🤖 AI Summary
Existing bird’s-eye view (BEV) segmentation methods for fisheye cameras suffer from severe geometric distortion, ambiguous cross-view correspondences, and unstable temporal dynamics—leading to degraded performance. To address these challenges, this paper proposes the first fisheye-specific BEV segmentation framework. Methodologically: (1) distortion-adaptive multi-scale feature extraction mitigates radial distortion effects; (2) uncertainty-aware spatial cross-attention (U-SCA) enhances robustness to cross-view misalignment; and (3) duration-aware temporal self-attention (D-TSA) models non-uniform inter-frame dynamics.
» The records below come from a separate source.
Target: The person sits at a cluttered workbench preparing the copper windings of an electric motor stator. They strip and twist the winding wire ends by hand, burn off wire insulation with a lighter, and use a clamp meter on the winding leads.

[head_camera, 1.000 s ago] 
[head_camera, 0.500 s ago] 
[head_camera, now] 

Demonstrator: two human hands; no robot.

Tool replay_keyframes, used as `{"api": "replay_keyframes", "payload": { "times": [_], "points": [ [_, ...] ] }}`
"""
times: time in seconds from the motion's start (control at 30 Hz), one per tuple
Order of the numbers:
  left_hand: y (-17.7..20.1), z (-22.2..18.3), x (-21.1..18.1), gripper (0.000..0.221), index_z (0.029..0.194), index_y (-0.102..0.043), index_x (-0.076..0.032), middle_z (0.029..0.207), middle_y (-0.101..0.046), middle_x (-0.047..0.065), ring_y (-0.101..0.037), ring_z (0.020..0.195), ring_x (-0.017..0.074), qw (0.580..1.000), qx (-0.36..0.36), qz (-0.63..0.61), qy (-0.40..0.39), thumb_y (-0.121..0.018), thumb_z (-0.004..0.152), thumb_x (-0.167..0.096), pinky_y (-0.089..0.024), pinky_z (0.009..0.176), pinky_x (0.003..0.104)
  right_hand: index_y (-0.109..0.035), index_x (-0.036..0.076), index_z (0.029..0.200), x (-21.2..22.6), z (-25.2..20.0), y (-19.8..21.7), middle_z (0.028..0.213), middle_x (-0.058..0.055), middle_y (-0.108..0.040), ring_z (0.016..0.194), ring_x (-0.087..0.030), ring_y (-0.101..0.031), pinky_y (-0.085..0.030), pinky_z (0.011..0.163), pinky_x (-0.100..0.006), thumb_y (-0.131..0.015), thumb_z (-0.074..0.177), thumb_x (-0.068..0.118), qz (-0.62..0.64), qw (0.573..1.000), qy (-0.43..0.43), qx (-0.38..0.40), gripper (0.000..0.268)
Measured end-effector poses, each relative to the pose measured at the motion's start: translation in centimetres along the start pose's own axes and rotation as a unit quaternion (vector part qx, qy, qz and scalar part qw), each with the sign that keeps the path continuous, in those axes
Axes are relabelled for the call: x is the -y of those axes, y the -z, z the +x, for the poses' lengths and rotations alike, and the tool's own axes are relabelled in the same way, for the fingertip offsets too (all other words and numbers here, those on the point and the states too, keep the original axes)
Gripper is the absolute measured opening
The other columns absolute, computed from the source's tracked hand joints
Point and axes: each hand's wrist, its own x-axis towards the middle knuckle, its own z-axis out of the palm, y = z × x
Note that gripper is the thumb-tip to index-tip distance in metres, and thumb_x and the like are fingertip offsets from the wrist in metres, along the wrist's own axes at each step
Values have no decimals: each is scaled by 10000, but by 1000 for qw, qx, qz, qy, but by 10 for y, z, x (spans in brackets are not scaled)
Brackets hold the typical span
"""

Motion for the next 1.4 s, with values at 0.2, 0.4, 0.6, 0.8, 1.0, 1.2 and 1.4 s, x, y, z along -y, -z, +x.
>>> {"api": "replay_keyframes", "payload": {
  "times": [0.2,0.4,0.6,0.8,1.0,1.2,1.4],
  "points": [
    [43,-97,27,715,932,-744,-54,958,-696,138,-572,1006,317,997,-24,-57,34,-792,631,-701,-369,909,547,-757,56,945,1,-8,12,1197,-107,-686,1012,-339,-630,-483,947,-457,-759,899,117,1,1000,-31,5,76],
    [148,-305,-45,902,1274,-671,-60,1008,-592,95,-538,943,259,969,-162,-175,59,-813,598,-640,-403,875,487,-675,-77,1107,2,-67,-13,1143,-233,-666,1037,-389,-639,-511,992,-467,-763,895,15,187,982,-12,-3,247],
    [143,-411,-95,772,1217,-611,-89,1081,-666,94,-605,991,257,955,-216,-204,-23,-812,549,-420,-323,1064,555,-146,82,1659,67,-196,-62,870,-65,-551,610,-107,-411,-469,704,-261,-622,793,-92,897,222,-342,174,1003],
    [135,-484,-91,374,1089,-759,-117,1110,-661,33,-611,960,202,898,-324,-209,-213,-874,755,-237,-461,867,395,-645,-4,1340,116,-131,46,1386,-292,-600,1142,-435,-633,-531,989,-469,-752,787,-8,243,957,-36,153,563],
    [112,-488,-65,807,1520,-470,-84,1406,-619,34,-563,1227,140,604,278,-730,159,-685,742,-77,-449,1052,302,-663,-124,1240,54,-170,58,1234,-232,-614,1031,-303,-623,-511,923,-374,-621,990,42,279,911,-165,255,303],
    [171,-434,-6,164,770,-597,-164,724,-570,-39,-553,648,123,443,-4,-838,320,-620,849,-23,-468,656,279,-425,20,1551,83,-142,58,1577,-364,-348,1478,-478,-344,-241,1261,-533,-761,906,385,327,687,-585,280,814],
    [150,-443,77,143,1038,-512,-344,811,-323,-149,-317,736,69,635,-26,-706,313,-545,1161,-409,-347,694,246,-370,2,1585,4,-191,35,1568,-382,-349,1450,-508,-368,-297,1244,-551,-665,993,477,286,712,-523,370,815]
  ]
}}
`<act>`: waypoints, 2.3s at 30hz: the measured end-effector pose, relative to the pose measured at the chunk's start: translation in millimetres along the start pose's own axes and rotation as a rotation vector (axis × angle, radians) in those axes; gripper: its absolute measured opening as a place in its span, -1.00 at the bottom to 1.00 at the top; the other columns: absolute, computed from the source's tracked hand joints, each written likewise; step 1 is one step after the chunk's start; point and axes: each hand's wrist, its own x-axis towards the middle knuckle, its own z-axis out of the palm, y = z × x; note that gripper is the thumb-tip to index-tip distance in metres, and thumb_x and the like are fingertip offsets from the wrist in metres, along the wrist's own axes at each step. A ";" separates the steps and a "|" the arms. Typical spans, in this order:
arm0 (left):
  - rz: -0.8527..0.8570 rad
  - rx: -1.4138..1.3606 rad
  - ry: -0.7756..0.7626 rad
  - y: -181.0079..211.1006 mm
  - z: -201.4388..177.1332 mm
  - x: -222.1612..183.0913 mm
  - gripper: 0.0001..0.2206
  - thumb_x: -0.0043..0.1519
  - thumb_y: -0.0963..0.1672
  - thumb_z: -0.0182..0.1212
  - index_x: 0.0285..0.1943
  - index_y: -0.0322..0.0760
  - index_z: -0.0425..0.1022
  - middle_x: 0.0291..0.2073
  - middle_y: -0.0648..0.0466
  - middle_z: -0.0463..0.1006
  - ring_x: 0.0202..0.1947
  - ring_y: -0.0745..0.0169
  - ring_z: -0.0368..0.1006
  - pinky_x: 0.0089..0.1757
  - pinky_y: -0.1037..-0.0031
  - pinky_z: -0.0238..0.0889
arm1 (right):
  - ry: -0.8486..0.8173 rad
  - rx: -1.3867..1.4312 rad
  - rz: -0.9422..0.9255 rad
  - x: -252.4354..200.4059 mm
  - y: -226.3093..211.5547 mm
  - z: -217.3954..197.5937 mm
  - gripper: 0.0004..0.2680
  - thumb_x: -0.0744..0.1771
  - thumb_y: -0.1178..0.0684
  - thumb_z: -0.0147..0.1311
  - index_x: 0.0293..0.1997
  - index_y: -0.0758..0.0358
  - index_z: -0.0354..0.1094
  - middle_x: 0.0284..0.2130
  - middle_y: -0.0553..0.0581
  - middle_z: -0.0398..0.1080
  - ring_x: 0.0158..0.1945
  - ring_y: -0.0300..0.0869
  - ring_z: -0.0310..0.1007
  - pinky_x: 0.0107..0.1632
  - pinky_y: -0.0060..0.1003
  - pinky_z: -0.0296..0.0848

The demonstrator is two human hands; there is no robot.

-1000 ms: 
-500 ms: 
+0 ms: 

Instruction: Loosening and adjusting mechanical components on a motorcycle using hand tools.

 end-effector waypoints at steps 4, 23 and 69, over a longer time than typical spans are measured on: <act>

The framework adopts DRME as its backbone and integrates the above modules with multi-scale uncertainty estimation. Evaluated on the SynWoodScape dataset, our approach significantly outperforms existing state-of-the-art methods in surround-view fisheye BEV segmentation, achieving superior accuracy and temporal stability.
📝 Abstract
As a cornerstone technique for autonomous driving, Bird's Eye View (BEV) segmentation has recently achieved remarkable progress with pinhole cameras. However, it is non-trivial to extend the existing methods to fisheye cameras with severe geometric distortion, ambiguous multi-view correspondences and unstable temporal dynamics, all of which significantly degrade BEV performance. To address these challenges, we propose FishBEV, a novel BEV segmentation framework specifically tailored for fisheye cameras. This framework introduces three complementary innovations, including a Distortion-Resilient Multi-scale Extraction (DRME) backbone that learns robust features under distortion while preserving scale consistency, an Uncertainty-aware Spatial Cross-Attention (U-SCA) mechanism that leverages uncertainty estimation for reliable cross-view alignment, a Distance-aware Temporal Self-Attention (D-TSA) module that adaptively balances near field details and far field context to ensure temporal coherence. Extensive experiments on the Synwoodscapes dataset demonstrate that FishBEV consistently outperforms SOTA baselines, regarding the performance evaluation of FishBEV on the surround-view fisheye BEV segmentation tasks.